What you are asked to do: For each record below, output its text exactly and skip any picture.

Records excerpted from a collection:
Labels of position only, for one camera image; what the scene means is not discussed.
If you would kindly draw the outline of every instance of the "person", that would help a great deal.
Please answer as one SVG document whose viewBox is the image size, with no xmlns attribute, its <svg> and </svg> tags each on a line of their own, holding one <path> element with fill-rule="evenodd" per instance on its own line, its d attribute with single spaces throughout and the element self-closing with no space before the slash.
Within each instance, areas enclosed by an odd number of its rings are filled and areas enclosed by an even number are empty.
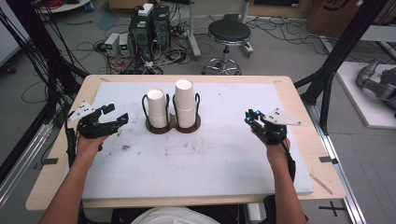
<svg viewBox="0 0 396 224">
<path fill-rule="evenodd" d="M 93 165 L 99 146 L 106 139 L 107 136 L 96 139 L 87 139 L 81 135 L 78 137 L 76 159 L 64 182 L 50 202 L 49 207 L 40 219 L 40 224 L 78 223 L 78 209 L 85 180 Z M 285 139 L 285 145 L 290 145 L 289 139 Z M 289 175 L 285 150 L 280 144 L 266 145 L 266 147 L 267 158 L 275 179 L 276 224 L 306 223 L 303 209 Z M 173 220 L 177 220 L 178 223 L 218 223 L 215 219 L 186 207 L 149 209 L 137 217 L 132 223 L 173 223 Z"/>
</svg>

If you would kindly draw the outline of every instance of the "floor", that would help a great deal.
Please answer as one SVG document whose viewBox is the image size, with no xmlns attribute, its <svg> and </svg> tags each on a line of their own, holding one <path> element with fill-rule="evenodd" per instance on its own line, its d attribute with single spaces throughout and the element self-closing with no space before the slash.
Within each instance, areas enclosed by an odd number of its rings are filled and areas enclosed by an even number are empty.
<svg viewBox="0 0 396 224">
<path fill-rule="evenodd" d="M 105 2 L 98 2 L 98 8 L 87 13 L 83 9 L 60 13 L 56 15 L 60 22 L 59 29 L 68 47 L 81 64 L 91 74 L 104 74 L 105 62 L 101 55 L 90 50 L 91 44 L 105 39 L 113 32 L 125 32 L 129 24 L 129 14 L 109 11 Z M 165 74 L 196 74 L 200 75 L 203 65 L 212 58 L 219 57 L 222 46 L 215 44 L 205 33 L 210 17 L 199 17 L 195 20 L 196 27 L 202 25 L 196 36 L 202 52 L 199 60 L 192 60 L 188 64 L 172 64 L 166 66 Z M 231 58 L 242 67 L 244 76 L 288 76 L 293 81 L 300 80 L 314 72 L 326 60 L 326 51 L 314 37 L 308 37 L 302 44 L 299 33 L 304 37 L 309 34 L 305 30 L 304 21 L 268 20 L 259 21 L 259 27 L 251 22 L 252 38 L 250 44 L 255 52 L 247 58 L 239 49 L 231 50 Z M 59 49 L 64 49 L 60 41 L 52 34 Z M 290 40 L 281 40 L 283 35 Z M 376 55 L 380 55 L 383 62 L 395 63 L 373 42 L 361 42 L 351 52 L 348 58 L 352 62 L 368 62 Z M 2 143 L 0 162 L 17 144 L 25 130 L 41 110 L 45 100 L 44 85 L 35 75 L 34 69 L 22 52 L 17 53 L 10 60 L 17 68 L 15 74 L 8 74 L 2 68 L 0 71 L 0 99 L 3 102 L 0 132 Z M 332 143 L 336 148 L 349 183 L 357 197 L 367 223 L 392 223 L 396 219 L 396 132 L 394 130 L 366 128 L 349 100 L 346 92 L 337 78 L 332 87 L 332 99 L 329 114 L 328 130 Z M 34 165 L 40 161 L 45 149 L 57 134 L 52 131 L 48 143 L 44 145 L 31 164 L 31 168 L 21 179 L 18 186 L 7 199 L 0 210 L 0 223 L 37 223 L 42 212 L 27 211 L 24 207 L 26 199 L 39 175 Z M 340 210 L 323 209 L 333 206 Z M 311 201 L 302 202 L 304 211 L 310 217 L 310 223 L 351 223 L 342 201 Z M 109 210 L 90 210 L 88 217 L 98 221 L 109 221 Z"/>
</svg>

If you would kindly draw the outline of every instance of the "table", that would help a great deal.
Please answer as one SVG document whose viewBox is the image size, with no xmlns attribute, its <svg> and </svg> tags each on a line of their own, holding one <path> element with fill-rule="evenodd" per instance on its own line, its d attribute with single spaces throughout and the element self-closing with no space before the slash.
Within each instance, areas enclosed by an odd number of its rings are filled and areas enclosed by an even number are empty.
<svg viewBox="0 0 396 224">
<path fill-rule="evenodd" d="M 288 77 L 265 77 L 265 76 L 99 76 L 91 75 L 87 77 L 81 87 L 80 92 L 72 106 L 74 110 L 83 100 L 92 103 L 95 94 L 102 82 L 175 82 L 181 77 L 191 79 L 193 82 L 214 82 L 214 83 L 268 83 L 274 84 L 278 97 L 281 100 L 284 110 L 302 122 L 302 126 L 290 127 L 294 133 L 295 140 L 303 156 L 305 166 L 309 172 L 315 192 L 309 195 L 300 195 L 301 200 L 314 199 L 341 199 L 346 196 L 343 185 L 335 172 L 331 162 L 321 162 L 319 157 L 328 156 L 321 144 L 318 134 L 305 111 L 298 92 L 294 89 L 293 83 Z M 29 210 L 46 209 L 61 185 L 64 178 L 64 167 L 67 164 L 66 137 L 64 129 L 54 143 L 49 158 L 59 158 L 55 165 L 46 165 L 38 177 L 35 186 L 26 202 Z M 84 200 L 86 208 L 99 207 L 134 207 L 134 206 L 164 206 L 164 205 L 199 205 L 199 204 L 225 204 L 225 203 L 259 203 L 261 197 L 257 196 L 229 196 L 229 197 L 200 197 L 200 198 L 143 198 L 138 200 L 126 199 L 106 199 L 106 200 Z"/>
</svg>

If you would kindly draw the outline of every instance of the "paper cup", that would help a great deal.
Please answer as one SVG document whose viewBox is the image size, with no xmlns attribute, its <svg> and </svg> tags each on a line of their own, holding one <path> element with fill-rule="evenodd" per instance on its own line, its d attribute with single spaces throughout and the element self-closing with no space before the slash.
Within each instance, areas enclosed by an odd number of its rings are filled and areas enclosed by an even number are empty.
<svg viewBox="0 0 396 224">
<path fill-rule="evenodd" d="M 196 107 L 189 110 L 177 109 L 177 124 L 180 128 L 190 128 L 195 123 Z"/>
<path fill-rule="evenodd" d="M 155 119 L 161 119 L 166 116 L 166 98 L 160 89 L 148 91 L 148 115 Z"/>
<path fill-rule="evenodd" d="M 175 104 L 180 110 L 190 110 L 195 106 L 194 87 L 190 80 L 181 78 L 176 82 Z"/>
<path fill-rule="evenodd" d="M 148 119 L 149 119 L 149 123 L 154 128 L 163 128 L 163 127 L 166 127 L 166 125 L 168 124 L 166 117 L 161 118 L 161 119 L 155 119 L 152 117 L 148 117 Z"/>
</svg>

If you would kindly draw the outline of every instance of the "wrist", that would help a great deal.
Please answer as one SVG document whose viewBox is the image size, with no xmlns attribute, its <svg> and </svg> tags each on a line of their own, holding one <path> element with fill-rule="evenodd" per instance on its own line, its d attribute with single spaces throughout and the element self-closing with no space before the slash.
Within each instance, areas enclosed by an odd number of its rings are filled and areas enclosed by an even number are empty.
<svg viewBox="0 0 396 224">
<path fill-rule="evenodd" d="M 79 170 L 80 172 L 88 172 L 92 164 L 86 161 L 75 160 L 71 169 Z"/>
<path fill-rule="evenodd" d="M 276 158 L 270 162 L 270 165 L 273 171 L 288 170 L 288 161 L 284 158 Z"/>
</svg>

Worked solution:
Labels of position only, for one camera image; what the scene means is not discussed.
If you would kindly draw the outline of every instance of the "person", that would help a great deal.
Please answer as one SVG document whose viewBox is the image size, with no xmlns attribute, its <svg> and </svg> tags each on a line of their own, holding one <path> element with fill-rule="evenodd" per instance on its own line, its d attribute with single spaces throughout and the element self-closing with no space before the slash.
Within each instance, areas enclosed by an odd number of its rings are filled and areas enclosed by an even number are empty.
<svg viewBox="0 0 396 224">
<path fill-rule="evenodd" d="M 93 165 L 99 146 L 106 139 L 107 136 L 96 139 L 87 139 L 81 135 L 78 137 L 76 159 L 64 182 L 50 202 L 49 207 L 40 219 L 40 224 L 78 223 L 78 209 L 85 180 Z M 285 139 L 285 145 L 290 145 L 289 139 Z M 289 175 L 285 150 L 280 144 L 266 145 L 266 147 L 267 158 L 275 179 L 276 224 L 306 223 L 303 209 Z M 173 220 L 177 220 L 178 223 L 218 223 L 215 219 L 186 207 L 149 209 L 137 217 L 132 223 L 173 223 Z"/>
</svg>

If you would kindly draw the outline of every instance of the "floor", that would help a great deal.
Please answer as one SVG document whose viewBox is the image size, with no xmlns attribute, its <svg> and </svg> tags each on a line of their own, holding one <path> element with fill-rule="evenodd" per instance on its own line, its d attribute with single spaces throughout and the element self-closing with no space before the slash.
Within each instance, areas enclosed by an odd number of its rings are filled and areas enclosed by an even number are empty.
<svg viewBox="0 0 396 224">
<path fill-rule="evenodd" d="M 105 2 L 98 2 L 98 8 L 87 13 L 83 9 L 60 13 L 56 15 L 60 22 L 59 29 L 68 47 L 81 64 L 91 74 L 104 74 L 105 62 L 101 55 L 90 50 L 91 44 L 105 39 L 113 32 L 125 32 L 129 24 L 129 14 L 109 11 Z M 165 74 L 196 74 L 200 75 L 203 65 L 212 58 L 219 57 L 222 46 L 215 44 L 205 33 L 210 17 L 199 17 L 195 20 L 196 27 L 202 25 L 196 36 L 202 52 L 199 60 L 192 60 L 188 64 L 172 64 L 166 66 Z M 231 58 L 242 67 L 244 76 L 288 76 L 293 81 L 300 80 L 314 72 L 326 60 L 326 51 L 314 37 L 308 37 L 302 44 L 299 33 L 304 37 L 309 34 L 305 30 L 304 21 L 268 20 L 259 21 L 259 27 L 251 22 L 252 38 L 250 44 L 255 52 L 247 58 L 239 49 L 231 50 Z M 59 49 L 64 49 L 60 41 L 52 34 Z M 290 40 L 281 40 L 283 35 Z M 376 55 L 380 55 L 383 62 L 395 63 L 373 42 L 361 42 L 351 52 L 348 58 L 352 62 L 368 62 Z M 2 143 L 0 162 L 17 144 L 25 130 L 41 110 L 45 100 L 44 85 L 35 75 L 34 69 L 22 52 L 17 53 L 10 60 L 17 68 L 15 74 L 8 74 L 2 68 L 0 71 L 0 99 L 3 102 L 0 132 Z M 332 143 L 336 148 L 349 183 L 357 197 L 367 223 L 392 223 L 396 219 L 396 132 L 394 130 L 366 128 L 349 100 L 346 92 L 337 78 L 332 87 L 332 99 L 329 114 L 328 130 Z M 34 165 L 40 161 L 45 149 L 57 134 L 52 131 L 48 143 L 44 145 L 31 164 L 31 168 L 21 179 L 18 186 L 7 199 L 0 210 L 0 223 L 37 223 L 42 212 L 27 211 L 24 207 L 26 199 L 39 175 Z M 340 210 L 323 209 L 333 206 Z M 311 201 L 302 202 L 304 211 L 310 217 L 310 223 L 351 223 L 342 201 Z M 109 210 L 90 210 L 88 217 L 98 221 L 109 221 Z"/>
</svg>

If you would kindly draw the outline of every instance of the "table", that would help a great deal.
Please answer as one SVG document whose viewBox is the image size, with no xmlns attribute, its <svg> and </svg> tags each on a line of their own, holding one <path> element with fill-rule="evenodd" per instance on its own line, its d attribute with single spaces throughout and the element self-closing with no space before the slash.
Within each instance, areas enclosed by an odd number of its rings are filled and areas enclosed by an even number are empty.
<svg viewBox="0 0 396 224">
<path fill-rule="evenodd" d="M 288 77 L 265 77 L 265 76 L 99 76 L 91 75 L 87 77 L 81 87 L 80 92 L 72 106 L 74 110 L 83 100 L 92 103 L 95 94 L 102 82 L 175 82 L 181 77 L 191 79 L 193 82 L 214 82 L 214 83 L 268 83 L 274 84 L 278 97 L 281 100 L 284 110 L 302 122 L 302 126 L 290 127 L 294 133 L 295 140 L 303 156 L 305 166 L 309 172 L 315 192 L 309 195 L 300 195 L 301 200 L 314 199 L 341 199 L 346 196 L 343 185 L 335 172 L 331 162 L 321 162 L 319 157 L 328 156 L 321 144 L 318 134 L 305 111 L 298 92 L 294 89 L 293 83 Z M 29 210 L 46 209 L 61 185 L 64 178 L 64 167 L 67 164 L 66 137 L 64 129 L 54 143 L 49 158 L 59 158 L 55 165 L 46 165 L 38 177 L 35 186 L 26 202 Z M 84 200 L 86 208 L 99 207 L 134 207 L 134 206 L 164 206 L 164 205 L 199 205 L 199 204 L 225 204 L 225 203 L 259 203 L 261 197 L 257 196 L 229 196 L 229 197 L 200 197 L 200 198 L 143 198 L 138 200 L 126 199 L 106 199 L 106 200 Z"/>
</svg>

If you would kindly draw the outline of every instance of the "paper cup", that would help a great deal.
Please answer as one SVG document whose viewBox is the image size, with no xmlns attribute, its <svg> and </svg> tags each on a line of their own, holding one <path> element with fill-rule="evenodd" per instance on its own line, its d attribute with single spaces throughout and the element self-closing with no space before the slash.
Within each instance, areas enclosed by an odd number of its rings are filled and areas enclosed by an even number are empty.
<svg viewBox="0 0 396 224">
<path fill-rule="evenodd" d="M 196 107 L 189 110 L 177 109 L 177 124 L 180 128 L 190 128 L 195 123 Z"/>
<path fill-rule="evenodd" d="M 155 119 L 161 119 L 166 116 L 166 98 L 160 89 L 148 91 L 148 115 Z"/>
<path fill-rule="evenodd" d="M 175 104 L 180 110 L 190 110 L 195 106 L 194 87 L 190 80 L 181 78 L 176 82 Z"/>
<path fill-rule="evenodd" d="M 148 119 L 149 119 L 149 123 L 154 128 L 163 128 L 163 127 L 166 127 L 166 125 L 168 124 L 166 117 L 161 118 L 161 119 L 155 119 L 152 117 L 148 117 Z"/>
</svg>

If you would kindly draw the outline of every instance of the "wrist", that would help a great deal.
Please answer as one SVG document whose viewBox is the image size, with no xmlns attribute, its <svg> and </svg> tags each on a line of their own, holding one <path> element with fill-rule="evenodd" per instance on its own line, its d attribute with single spaces throughout and the element self-closing with no space before the slash.
Within each instance, areas enclosed by an odd number of its rings are filled and areas enclosed by an even number are empty.
<svg viewBox="0 0 396 224">
<path fill-rule="evenodd" d="M 79 170 L 80 172 L 88 172 L 92 164 L 86 161 L 75 160 L 71 169 Z"/>
<path fill-rule="evenodd" d="M 276 158 L 270 162 L 270 165 L 273 171 L 288 170 L 288 161 L 284 158 Z"/>
</svg>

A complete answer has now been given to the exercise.